The open-source OHIF Viewer was then integrated into the clinical trials imaging informatics platform to replace the workstation-based viewer. In 2022, the clinical trials software was exclusively commercially licensed to a new company, Yunu. The development and support teams joined the company, where Dr. Harris serves part-time as co-founder and Chief Science Officer. Yunu is now expanding and further refining the software based on feedback from their broad user base. Yunu is one of hundreds of commercial and academic project building upon the OHIF open-source web viewer.
Continued Funding Will Help Meet Users’ Evolving Needs
Development of the OHIF viewer was initially funded by a combination of grants from the National Cancer Institute (NCI) and the Chan Zuckerberg Initiative, academic-industry partnerships and institutional support. While the original NCI project came to an end in 2020, Harris and colleagues applied for and were awarded a five-year sustainment grant in 2023, also from the NCI. They are now planning a variety of enhancements using the further funding.

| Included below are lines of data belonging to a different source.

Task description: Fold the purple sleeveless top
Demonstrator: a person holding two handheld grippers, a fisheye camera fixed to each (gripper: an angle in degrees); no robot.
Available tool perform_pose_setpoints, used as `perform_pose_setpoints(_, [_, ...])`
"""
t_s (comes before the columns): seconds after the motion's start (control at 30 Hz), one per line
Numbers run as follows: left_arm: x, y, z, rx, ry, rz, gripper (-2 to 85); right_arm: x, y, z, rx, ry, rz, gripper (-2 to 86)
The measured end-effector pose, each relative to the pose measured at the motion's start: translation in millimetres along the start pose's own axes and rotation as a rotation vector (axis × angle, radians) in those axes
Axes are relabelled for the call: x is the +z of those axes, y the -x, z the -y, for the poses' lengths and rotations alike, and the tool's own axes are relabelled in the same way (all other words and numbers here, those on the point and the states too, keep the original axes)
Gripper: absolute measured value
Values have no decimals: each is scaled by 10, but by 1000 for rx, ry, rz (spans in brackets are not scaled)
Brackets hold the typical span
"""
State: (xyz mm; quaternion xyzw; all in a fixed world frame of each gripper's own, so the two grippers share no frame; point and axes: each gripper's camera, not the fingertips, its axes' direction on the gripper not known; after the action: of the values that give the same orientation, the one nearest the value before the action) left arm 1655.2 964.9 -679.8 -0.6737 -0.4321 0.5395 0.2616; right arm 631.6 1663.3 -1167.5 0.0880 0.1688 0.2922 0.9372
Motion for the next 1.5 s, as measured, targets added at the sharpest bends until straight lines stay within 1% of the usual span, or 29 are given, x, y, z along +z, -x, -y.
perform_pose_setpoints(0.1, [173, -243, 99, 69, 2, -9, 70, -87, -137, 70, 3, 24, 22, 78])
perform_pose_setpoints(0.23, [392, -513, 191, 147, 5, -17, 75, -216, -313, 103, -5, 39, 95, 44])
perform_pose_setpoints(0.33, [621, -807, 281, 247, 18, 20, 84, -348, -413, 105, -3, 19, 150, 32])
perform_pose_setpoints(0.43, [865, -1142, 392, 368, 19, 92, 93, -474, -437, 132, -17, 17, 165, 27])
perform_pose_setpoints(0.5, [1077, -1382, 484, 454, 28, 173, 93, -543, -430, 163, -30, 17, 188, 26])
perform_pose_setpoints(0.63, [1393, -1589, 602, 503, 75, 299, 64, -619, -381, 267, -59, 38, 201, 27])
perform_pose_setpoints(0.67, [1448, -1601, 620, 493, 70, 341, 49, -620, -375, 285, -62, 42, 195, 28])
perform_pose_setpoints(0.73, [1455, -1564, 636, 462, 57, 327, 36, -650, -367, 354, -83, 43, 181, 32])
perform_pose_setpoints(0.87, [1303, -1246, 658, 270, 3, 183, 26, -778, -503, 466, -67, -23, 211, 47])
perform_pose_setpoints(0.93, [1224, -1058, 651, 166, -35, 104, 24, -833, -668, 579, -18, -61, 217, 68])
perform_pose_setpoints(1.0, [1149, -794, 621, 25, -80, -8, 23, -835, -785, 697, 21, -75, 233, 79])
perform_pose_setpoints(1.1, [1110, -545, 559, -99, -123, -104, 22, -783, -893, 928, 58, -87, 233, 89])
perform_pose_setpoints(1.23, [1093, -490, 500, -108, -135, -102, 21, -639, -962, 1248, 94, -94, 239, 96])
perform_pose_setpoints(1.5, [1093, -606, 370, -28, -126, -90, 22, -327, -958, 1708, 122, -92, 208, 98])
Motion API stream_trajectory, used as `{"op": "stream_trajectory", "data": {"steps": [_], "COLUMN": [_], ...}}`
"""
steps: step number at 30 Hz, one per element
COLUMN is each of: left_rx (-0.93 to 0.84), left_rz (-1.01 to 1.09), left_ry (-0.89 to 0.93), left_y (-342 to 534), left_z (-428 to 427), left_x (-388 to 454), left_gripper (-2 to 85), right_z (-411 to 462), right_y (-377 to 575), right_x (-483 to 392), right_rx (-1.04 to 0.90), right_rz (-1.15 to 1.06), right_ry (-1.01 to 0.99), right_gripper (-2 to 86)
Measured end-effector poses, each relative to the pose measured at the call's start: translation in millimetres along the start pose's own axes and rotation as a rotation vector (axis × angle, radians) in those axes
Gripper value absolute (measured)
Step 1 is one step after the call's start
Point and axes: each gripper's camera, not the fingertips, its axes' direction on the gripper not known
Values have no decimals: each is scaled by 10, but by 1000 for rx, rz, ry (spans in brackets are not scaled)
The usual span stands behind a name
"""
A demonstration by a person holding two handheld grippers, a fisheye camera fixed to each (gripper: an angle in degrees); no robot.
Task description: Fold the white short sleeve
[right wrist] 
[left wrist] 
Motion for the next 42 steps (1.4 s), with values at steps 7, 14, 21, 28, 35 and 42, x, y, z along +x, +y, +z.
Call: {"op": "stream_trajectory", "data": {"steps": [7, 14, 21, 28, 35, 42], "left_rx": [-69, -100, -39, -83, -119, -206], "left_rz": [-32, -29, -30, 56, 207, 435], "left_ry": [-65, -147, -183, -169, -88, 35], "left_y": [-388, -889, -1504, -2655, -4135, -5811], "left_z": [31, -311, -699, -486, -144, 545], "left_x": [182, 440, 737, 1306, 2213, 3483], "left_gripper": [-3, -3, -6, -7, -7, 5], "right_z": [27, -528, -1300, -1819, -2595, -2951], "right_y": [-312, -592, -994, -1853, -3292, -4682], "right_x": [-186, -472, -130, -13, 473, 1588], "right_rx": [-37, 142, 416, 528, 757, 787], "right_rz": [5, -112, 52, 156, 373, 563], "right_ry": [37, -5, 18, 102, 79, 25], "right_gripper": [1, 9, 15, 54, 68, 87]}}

Most notably, they will add capabilities for advanced imaging applications. These will include frameworks allowing integration of common frameworks for machine learning analysis; for server-side rendering for large datasets, such as dual-energy CT and breast tomosynthesis datasets; and for displaying, annotating and segmenting slide microscopy images. Other new tools will enable image registrations between studies, for example, and mobile-responsive design.
With other enhancements, the researchers will aim to simplify both installation and usage for end users and to improve the OHIF viewer support infrastructure.
The Platform Can Also Aid in Tackling the Challenges of Working Remotely
The COVID-19 pandemic upended ideas of the traditional workplace, with huge swaths of the US and global populations shifting to working from home during the pandemic. And the trend has continued as the world has otherwise returned to a semblance of normalcy. Today, in the US, nearly 13 percent of full-time employees do their jobs from home, according to Forbes Advisor. By 2025, the number of remote workers will reach an estimated 32.6 million: roughly 22 percent of the American workforce.
Many radiologists have joined this migration to the home office, even in the post-COVID world, when providing care remotely is no longer strictly a matter of patient and physician safety.
Working from home offers radiologists the same benefits as enjoyed by other employees following a remote or hybrid model: lower stress, better health, improved work-life balance. But it also comes with challenges. Not least of these are challenges related to using applications that can only be accessed from within hospital networks or are installed on specific workstations. “Dialing in” using VPN can help, but this also has its fair share of frustrations, especially when working with large datasets.
Here as well, the web-based OHIF framework offers a host of advantages, including image accessibility, ease of use, and the potential for collaboration and extensibility. And its benefits for radiologists working remotely will surely only improve with further development.